** Your goal **
Reproduce the top of the data verbatim, through and including the line that contains "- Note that".

** The data **
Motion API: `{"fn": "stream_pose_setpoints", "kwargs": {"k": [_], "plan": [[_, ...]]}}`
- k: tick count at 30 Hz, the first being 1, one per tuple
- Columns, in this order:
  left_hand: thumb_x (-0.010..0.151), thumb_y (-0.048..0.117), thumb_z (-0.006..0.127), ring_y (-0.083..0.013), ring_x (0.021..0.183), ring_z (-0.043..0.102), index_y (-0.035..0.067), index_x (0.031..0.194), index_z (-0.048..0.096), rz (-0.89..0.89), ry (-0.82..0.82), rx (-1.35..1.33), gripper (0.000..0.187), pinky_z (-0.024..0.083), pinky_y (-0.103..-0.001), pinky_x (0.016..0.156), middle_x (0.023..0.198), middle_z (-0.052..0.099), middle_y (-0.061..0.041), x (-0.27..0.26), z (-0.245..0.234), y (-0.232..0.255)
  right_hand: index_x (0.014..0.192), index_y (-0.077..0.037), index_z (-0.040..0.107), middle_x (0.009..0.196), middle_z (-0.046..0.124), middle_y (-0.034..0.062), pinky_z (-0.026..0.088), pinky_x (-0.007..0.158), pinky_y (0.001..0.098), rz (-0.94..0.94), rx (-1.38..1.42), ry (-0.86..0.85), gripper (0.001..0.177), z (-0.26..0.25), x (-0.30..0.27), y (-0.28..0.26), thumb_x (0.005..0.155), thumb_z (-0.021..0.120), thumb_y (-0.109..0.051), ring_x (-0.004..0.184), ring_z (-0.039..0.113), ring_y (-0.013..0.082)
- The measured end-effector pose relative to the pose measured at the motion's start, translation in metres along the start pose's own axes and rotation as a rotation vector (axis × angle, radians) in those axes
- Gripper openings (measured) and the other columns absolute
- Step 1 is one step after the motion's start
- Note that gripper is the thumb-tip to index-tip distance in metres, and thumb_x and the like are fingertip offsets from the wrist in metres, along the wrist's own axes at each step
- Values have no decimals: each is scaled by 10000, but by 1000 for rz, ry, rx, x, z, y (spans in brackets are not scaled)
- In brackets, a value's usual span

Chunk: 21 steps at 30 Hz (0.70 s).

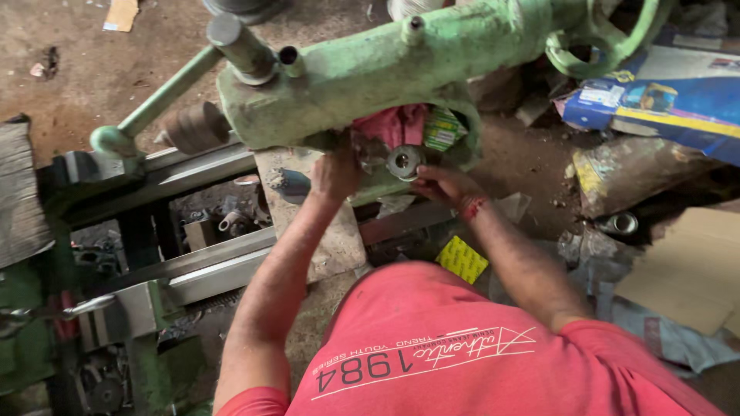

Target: The person handles small metal components and a cylindrical part, then sits on the floor to work on a larger mechanical assembly. They use a thin metal rod to manipulate parts inside a cylindrical container and handle a small cylindrical object.

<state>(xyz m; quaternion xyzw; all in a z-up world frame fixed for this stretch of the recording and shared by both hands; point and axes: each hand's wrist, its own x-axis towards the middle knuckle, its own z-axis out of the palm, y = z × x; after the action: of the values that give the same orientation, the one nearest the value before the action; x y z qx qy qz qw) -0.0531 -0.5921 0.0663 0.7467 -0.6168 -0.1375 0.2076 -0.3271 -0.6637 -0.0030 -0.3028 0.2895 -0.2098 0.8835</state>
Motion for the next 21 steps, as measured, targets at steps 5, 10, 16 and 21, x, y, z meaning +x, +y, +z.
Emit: {"fn": "stream_pose_setpoints", "kwargs": {"k": [5,10,16,21], "plan": [[962,215,579,-509,843,661,122,1164,651,83,23,-163,234,515,-626,710,930,697,-277,-2,-11,2,1326,-54,572,1000,589,-12,363,614,216,-259,120,-308,499,53,-55,-22,934,806,-255,739,439,50],[1046,333,627,-366,894,699,58,1310,662,-1,-62,-620,383,541,-511,799,1037,739,-197,-21,-14,20,1393,-69,503,1247,641,6,354,601,190,-199,177,-264,757,89,-77,-30,830,814,-468,704,399,29],[947,459,784,-175,1314,510,63,1560,380,226,-220,-1270,835,470,-352,1074,1459,488,-92,-110,-23,88,1509,19,511,915,528,-73,331,601,164,-51,278,-463,858,69,-95,11,960,679,-619,703,343,7],[939,402,810,-150,1118,508,34,1549,520,115,95,-1210,769,462,-297,971,1212,461,-42,-161,-11,123,1449,-63,527,956,582,-51,404,621,213,126,311,-433,816,67,-103,52,925,594,-686,745,464,38]]}}
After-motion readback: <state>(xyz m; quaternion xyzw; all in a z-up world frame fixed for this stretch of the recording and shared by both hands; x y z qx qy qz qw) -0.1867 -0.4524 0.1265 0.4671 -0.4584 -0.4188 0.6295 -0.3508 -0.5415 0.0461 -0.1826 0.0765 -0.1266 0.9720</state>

** Written response **
Motion API: `{"fn": "stream_pose_setpoints", "kwargs": {"k": [_], "plan": [[_, ...]]}}`
- k: tick count at 30 Hz, the first being 1, one per tuple
- Columns, in this order:
  left_hand: thumb_x (-0.010..0.151), thumb_y (-0.048..0.117), thumb_z (-0.006..0.127), ring_y (-0.083..0.013), ring_x (0.021..0.183), ring_z (-0.043..0.102), index_y (-0.035..0.067), index_x (0.031..0.194), index_z (-0.048..0.096), rz (-0.89..0.89), ry (-0.82..0.82), rx (-1.35..1.33), gripper (0.000..0.187), pinky_z (-0.024..0.083), pinky_y (-0.103..-0.001), pinky_x (0.016..0.156), middle_x (0.023..0.198), middle_z (-0.052..0.099), middle_y (-0.061..0.041), x (-0.27..0.26), z (-0.245..0.234), y (-0.232..0.255)
  right_hand: index_x (0.014..0.192), index_y (-0.077..0.037), index_z (-0.040..0.107), middle_x (0.009..0.196), middle_z (-0.046..0.124), middle_y (-0.034..0.062), pinky_z (-0.026..0.088), pinky_x (-0.007..0.158), pinky_y (0.001..0.098), rz (-0.94..0.94), rx (-1.38..1.42), ry (-0.86..0.85), gripper (0.001..0.177), z (-0.26..0.25), x (-0.30..0.27), y (-0.28..0.26), thumb_x (0.005..0.155), thumb_z (-0.021..0.120), thumb_y (-0.109..0.051), ring_x (-0.004..0.184), ring_z (-0.039..0.113), ring_y (-0.013..0.082)
- The measured end-effector pose relative to the pose measured at the motion's start, translation in metres along the start pose's own axes and rotation as a rotation vector (axis × angle, radians) in those axes
- Gripper openings (measured) and the other columns absolute
- Step 1 is one step after the motion's start
- Note that gripper is the thumb-tip to index-tip distance in metres, and thumb_x and the like are fingertip offsets from the wrist in metres, along the wrist's own axes at each step

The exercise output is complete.